Friday, May 19, 2017

Happy Birthday

Released from a life of regular beatings at eighteen, I wanted the pain to stop. Welcome to adulthood, you’re out of the house. With other teens, I celebrated by drinking and drugging.
Nobody will ever hit me again, my fiery resolve reverberated in every cell; I still feel the resolve, but minus fire. The law was finally on my side, I had recourse if my father hit me again.
That should have felt better, but it didn’t because every hit on my baby body stored a rotten energy ready to rebound in fury. I could have been beaten into submission, but I drew a defiant resolve to survive.
The hurt and betrayal a child feels at the hands of parents tilts how you feel about the world. I believed everyone would hurt me sooner or later. Of course, that’s true, but there are limits and we can all be assholes at one time or another, but pretty much we can forgive and move on in different directions or make up.
Lucky for me, I met a man who loved me truly, held on tight and never let go. I wish life would have been simple; no, actually dealing with childhood issues became the foundation of my adult dysfunctions. S.N.A.F.U.
I’d pedal upstream like crazy, trying to bring positive things into my life only to be pulled under. I developed a hyper-spastic duodenum; that’s part of my small intestine. Life swung back and forth between good and horseshit. Did I get better?
Oh, hell no, by twenty-five, I had what they called a nervous breakdown. The out of control feeling that goes with falling apart made me think I was losing my mind. Thinking about going insane really made me crazy if you know what I mean.
In a nervous breakdown, days end by crying yourself to an exhausted sleep only to awaken to more crying. Pull it together to go to work, cry on the drive to the office, check face in the mirror before exiting the vehicle, and life goes on like normal. I remember how miserable I felt and only knew worse the day my husband died.

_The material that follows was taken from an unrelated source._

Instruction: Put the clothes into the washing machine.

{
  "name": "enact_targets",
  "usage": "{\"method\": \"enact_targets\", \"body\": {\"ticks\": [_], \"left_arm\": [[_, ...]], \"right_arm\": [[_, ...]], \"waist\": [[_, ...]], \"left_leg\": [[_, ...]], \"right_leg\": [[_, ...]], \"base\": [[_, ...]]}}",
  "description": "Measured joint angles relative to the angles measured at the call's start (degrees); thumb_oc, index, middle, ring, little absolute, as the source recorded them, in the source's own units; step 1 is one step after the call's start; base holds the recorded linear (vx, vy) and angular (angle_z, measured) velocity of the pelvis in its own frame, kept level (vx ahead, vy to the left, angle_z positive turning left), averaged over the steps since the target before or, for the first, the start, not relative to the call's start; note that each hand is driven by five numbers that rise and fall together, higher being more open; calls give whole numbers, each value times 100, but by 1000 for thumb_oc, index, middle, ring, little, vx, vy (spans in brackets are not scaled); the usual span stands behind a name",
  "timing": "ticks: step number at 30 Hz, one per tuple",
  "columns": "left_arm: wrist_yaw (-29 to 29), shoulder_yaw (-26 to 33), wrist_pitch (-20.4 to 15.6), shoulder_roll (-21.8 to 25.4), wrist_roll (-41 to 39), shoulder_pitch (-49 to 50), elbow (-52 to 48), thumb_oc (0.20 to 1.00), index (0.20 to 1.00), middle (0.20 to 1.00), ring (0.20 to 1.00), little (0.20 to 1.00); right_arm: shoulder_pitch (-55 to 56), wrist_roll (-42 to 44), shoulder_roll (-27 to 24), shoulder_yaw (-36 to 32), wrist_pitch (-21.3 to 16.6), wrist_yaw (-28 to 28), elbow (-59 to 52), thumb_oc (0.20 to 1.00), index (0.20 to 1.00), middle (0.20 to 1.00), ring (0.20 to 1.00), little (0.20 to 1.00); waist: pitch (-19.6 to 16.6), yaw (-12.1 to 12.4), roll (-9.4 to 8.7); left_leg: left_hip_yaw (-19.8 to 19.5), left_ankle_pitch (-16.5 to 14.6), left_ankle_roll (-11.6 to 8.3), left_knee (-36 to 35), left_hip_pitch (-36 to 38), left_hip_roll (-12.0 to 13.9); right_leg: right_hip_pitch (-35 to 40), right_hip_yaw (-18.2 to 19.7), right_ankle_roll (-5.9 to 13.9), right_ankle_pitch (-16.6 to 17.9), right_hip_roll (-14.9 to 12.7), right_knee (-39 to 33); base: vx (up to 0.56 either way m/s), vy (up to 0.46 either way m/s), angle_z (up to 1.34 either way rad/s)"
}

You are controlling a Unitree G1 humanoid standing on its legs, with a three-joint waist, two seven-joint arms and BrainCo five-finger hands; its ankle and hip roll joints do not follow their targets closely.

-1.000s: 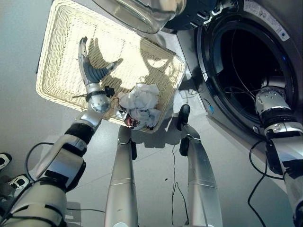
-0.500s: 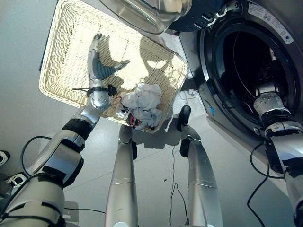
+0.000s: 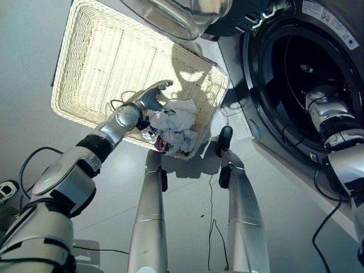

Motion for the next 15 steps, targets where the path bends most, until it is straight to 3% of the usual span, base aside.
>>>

He told me straight out that he didn’t understand people who treated their children like that, but he held me through many tears. With him, I learned to appreciate the beauty in even a bad day.
Life punches and jabs, but then there are the moments with your head in someone’s lap and they’re stroking your face. To appreciate the strokes, I’ve had to give up focusing on the jabs. Do you have any idea how long that takes? I’ll let you know when I arrive.
Joy inhabits a day focused on even the smallest positive details; eventually, it overrides the pain. That may be one of the biggest lessons of my life; it’s a favorite. I like healing a lot.
Today, San Juan here I come with plans to go to a dog show. It’s funny but, when I told a friend at the gym, she rolled her eyes to say, “Who would want to do that?”
I would to celebrate my birthday. For years I didn’t celebrate; how sad is it when your birthday doesn’t make you happy? I hear it from others all the time, so it’s not just me.
During his life, I treated my husband to dinner or parties and gave the best gifts, including our first Rottweiler; or we went to a resort. Good God, I love that man.
Since his passing, my goal is to love myself as well as I loved him.
A lifetime of repairing self-worth follows a shamed child. What I’ve done in my lifetime says who I am; wow, who’d have thought it? I’m proud of me. Happy birthday.